ケインズの理論はルーズベルト政権のニューディール政策に影響を与え、政府が積極的に経済に介入する路線の理論的支柱となりました。また戦後の西側諸国では「ケインズ主義」に基づく混合経済体制が広く採用され、福祉国家の拡充と高度経済成長を支えました。ケインズは1944年のブレトンウッズ会議にも参加し、戦後国際経済秩序の設計にも大きく貢献しました。

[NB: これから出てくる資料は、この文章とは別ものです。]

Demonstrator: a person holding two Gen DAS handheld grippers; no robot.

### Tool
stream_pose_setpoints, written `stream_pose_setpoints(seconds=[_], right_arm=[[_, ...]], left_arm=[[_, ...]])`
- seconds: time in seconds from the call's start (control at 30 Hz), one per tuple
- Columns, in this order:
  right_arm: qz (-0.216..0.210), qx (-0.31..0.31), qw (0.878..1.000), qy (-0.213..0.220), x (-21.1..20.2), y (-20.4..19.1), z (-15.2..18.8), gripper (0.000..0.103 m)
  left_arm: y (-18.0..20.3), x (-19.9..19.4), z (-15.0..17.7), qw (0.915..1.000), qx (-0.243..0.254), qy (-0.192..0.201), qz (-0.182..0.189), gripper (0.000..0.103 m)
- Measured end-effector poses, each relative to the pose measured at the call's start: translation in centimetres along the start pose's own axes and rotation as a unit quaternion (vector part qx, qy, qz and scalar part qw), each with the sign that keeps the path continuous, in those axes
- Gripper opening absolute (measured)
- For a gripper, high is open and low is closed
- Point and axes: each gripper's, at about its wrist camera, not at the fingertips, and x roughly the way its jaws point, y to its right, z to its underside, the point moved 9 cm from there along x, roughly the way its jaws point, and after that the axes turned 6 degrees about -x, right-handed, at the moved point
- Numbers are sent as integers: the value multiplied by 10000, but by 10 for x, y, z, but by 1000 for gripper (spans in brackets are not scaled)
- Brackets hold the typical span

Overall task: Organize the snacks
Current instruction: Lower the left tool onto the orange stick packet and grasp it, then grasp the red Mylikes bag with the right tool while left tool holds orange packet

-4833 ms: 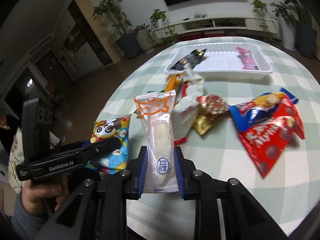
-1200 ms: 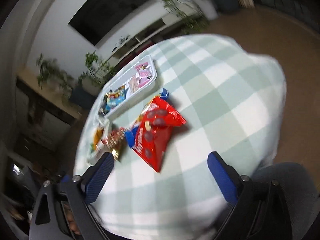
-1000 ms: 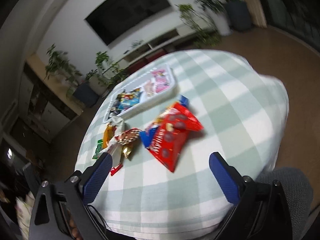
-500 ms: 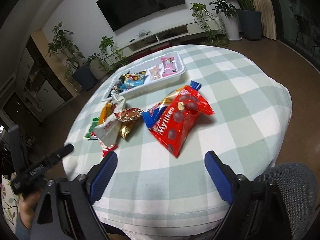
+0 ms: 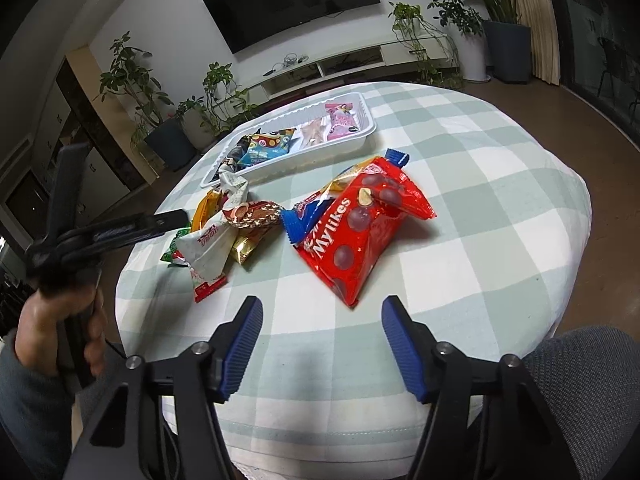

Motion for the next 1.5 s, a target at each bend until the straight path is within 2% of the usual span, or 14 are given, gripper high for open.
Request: stream_pose_setpoints(seconds=[0.17,0.3,0.63,0.7,0.8,1.2,1.5], right_arm=[[10,-46,10000,12,2,2,0,62],[13,-49,10000,-14,5,4,1,61],[-3,-67,10000,-72,9,5,3,61],[0,-72,10000,-60,9,5,2,61],[14,-73,10000,-66,9,5,2,60],[62,-77,9999,-42,9,4,1,59],[186,47,9998,-36,12,15,-14,59]], left_arm=[[0,28,-7,9993,166,-278,-191,54],[-2,45,-8,9984,217,-453,-248,41],[-3,61,-15,9965,416,-626,-369,38],[-3,63,-15,9965,431,-629,-329,27],[-3,63,-16,9971,416,-590,-236,17],[-6,41,-16,9989,249,-360,149,15],[-12,-3,1,9982,-91,-26,588,15]])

ケインズは資本市場の投資行動を「美人投票」に例えました。投資家は「自分が良いと思う株」ではなく、「他の投資家が良いと思いそうな株」を選ぶという行動を指摘したのです。この比喩は、金融市場が合理的な価値評価ではなく心理的な期待と群衆行動によって動きやすいことを示しており、現代の行動経済学にも通じる洞察です。
1970年代のスタグフレーション(インフレと景気停滞の同時進行)を機に、フリードマンらマネタリストや新古典派経済学者はケインズ政策を批判しました。「政府の介入は非効率を生む」「財政赤字は長期的に有害だ」という批判が勢いを得て、1980年代以降は新自由主義が台頭しました。しかし2008年のリーマン・ショックを受けて、各国が大規模な財政出動でケインズ政策を復活させたように、その思想は今も有効性を持っています。
ケインズの「一般理論」は、市場への盲目的な信頼を問い直し、国家と政策の役割を再定義した経済学の革命でした。需要管理・財政政策・金融政策という現代の経済政策の基本枠組みはすべてケインズに源流があります。今回は雇用・利子・貨幣の一般理論が提示した経済学の核心をお伝えしました。